*Task directions:*
The line with "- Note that" marks the first line to copy, and the line with "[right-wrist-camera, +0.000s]" marks the last. Transcribe that stretch of the data below exactly, without pictures.

━━━ Records for processing ━━━

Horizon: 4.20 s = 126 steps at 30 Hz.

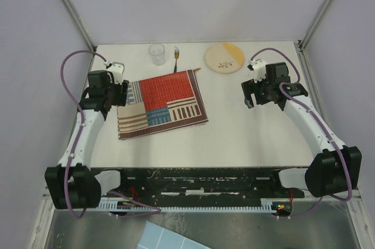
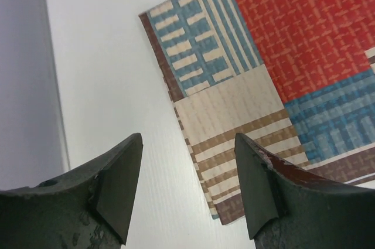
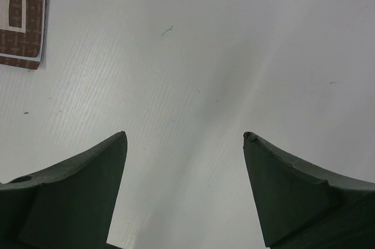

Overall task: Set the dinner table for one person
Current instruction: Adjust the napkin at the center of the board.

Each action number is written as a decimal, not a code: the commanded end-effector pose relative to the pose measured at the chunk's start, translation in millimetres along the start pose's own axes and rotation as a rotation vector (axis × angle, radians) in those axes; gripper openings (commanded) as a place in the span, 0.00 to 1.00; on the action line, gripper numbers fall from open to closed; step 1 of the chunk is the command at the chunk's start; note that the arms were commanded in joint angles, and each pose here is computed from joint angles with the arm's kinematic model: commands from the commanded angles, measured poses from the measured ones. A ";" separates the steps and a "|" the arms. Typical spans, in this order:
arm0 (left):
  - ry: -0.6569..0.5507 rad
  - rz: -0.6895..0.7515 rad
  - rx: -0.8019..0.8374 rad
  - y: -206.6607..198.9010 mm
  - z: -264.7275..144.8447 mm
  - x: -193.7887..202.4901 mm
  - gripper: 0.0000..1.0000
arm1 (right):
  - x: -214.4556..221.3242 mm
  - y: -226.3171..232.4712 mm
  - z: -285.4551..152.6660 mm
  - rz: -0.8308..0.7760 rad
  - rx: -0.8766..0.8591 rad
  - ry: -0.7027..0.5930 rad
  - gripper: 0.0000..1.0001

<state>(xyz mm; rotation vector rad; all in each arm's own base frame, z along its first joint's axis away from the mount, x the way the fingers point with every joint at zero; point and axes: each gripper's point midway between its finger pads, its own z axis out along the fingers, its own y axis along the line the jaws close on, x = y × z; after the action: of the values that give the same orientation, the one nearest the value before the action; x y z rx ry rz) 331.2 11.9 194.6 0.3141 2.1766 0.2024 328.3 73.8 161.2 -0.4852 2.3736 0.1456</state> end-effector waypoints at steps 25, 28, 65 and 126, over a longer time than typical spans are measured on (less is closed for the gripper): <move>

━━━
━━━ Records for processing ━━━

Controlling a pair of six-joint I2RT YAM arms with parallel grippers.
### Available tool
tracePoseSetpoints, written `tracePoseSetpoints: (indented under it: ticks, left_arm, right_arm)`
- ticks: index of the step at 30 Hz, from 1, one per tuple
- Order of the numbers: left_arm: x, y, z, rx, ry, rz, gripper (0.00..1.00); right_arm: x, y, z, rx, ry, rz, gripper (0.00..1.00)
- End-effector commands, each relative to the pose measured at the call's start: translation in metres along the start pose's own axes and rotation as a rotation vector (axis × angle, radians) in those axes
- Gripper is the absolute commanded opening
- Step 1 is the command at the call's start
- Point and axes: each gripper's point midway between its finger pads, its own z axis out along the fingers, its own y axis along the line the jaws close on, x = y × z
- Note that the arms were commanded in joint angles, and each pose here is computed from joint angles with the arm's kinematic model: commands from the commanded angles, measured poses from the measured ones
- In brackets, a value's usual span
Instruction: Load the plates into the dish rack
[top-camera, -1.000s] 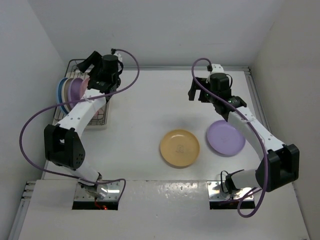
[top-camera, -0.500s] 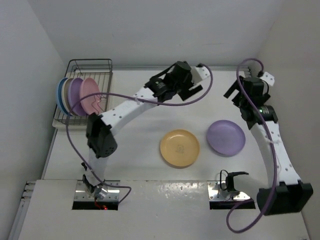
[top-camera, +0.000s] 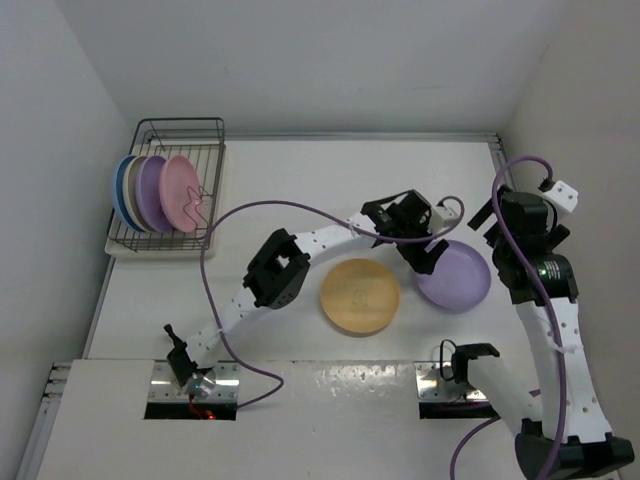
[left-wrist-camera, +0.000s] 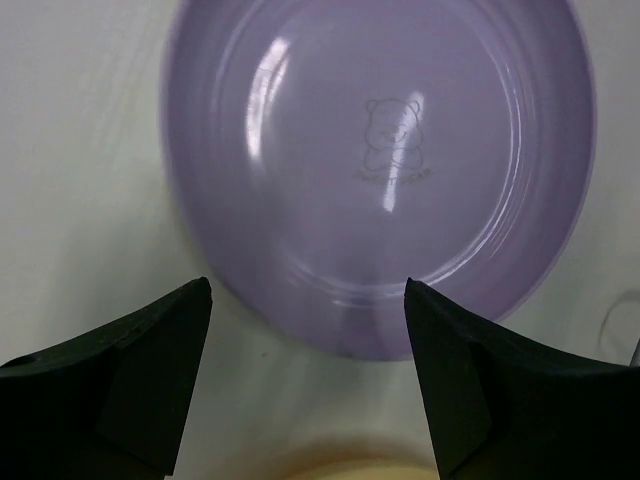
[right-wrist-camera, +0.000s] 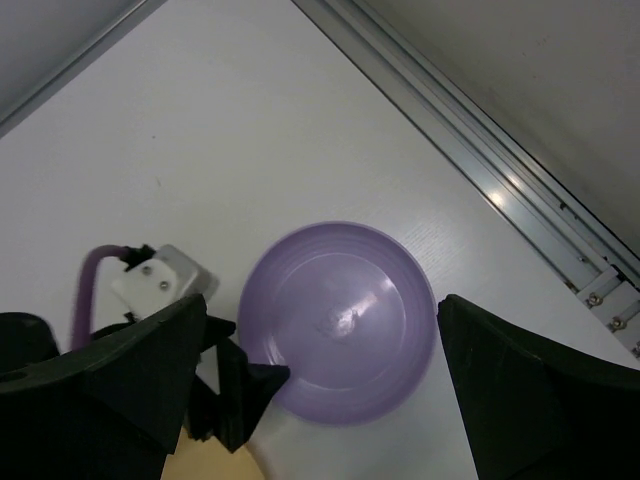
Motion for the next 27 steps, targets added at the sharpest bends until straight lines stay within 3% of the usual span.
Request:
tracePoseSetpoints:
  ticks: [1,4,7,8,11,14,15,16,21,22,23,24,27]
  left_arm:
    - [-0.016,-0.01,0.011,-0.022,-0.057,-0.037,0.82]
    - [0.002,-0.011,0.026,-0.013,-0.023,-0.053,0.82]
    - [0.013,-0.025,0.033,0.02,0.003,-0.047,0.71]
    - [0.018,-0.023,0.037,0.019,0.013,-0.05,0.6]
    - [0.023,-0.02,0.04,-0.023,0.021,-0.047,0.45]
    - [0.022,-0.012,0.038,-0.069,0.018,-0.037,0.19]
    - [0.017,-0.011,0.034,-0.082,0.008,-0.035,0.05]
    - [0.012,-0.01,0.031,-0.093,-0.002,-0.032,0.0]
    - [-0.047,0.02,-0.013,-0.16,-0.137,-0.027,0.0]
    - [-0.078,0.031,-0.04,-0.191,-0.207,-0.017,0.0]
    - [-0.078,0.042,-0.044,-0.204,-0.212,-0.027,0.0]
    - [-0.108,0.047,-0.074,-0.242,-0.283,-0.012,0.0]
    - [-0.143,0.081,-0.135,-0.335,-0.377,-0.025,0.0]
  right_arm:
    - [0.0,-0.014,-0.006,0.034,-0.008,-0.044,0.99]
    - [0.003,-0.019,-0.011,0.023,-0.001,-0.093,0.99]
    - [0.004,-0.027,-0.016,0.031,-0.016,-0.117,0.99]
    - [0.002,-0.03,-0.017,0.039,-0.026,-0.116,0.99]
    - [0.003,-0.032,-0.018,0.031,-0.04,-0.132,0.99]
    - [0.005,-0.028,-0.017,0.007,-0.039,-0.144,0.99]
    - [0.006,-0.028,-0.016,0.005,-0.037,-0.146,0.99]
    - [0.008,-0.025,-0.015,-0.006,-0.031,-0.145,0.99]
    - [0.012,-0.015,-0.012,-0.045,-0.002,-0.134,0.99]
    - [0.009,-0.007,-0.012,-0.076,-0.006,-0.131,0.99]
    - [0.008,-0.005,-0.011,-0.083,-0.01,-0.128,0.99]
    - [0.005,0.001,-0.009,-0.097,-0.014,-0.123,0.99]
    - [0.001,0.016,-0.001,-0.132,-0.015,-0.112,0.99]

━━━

*Answer to this task:*
- Note that the arms were commanded in joint angles, and each pose here is computed from joint angles with the arm's kinematic model: commands from the commanded angles, measured poses from the measured ones
- In brackets, a value's usual span
Instruction: Load the plates into the dish rack
[top-camera, -1.000s] 
[top-camera, -0.500s] 
[top-camera, +0.000s] 
[left-wrist-camera, +0.000s] 
[right-wrist-camera, +0.000s] 

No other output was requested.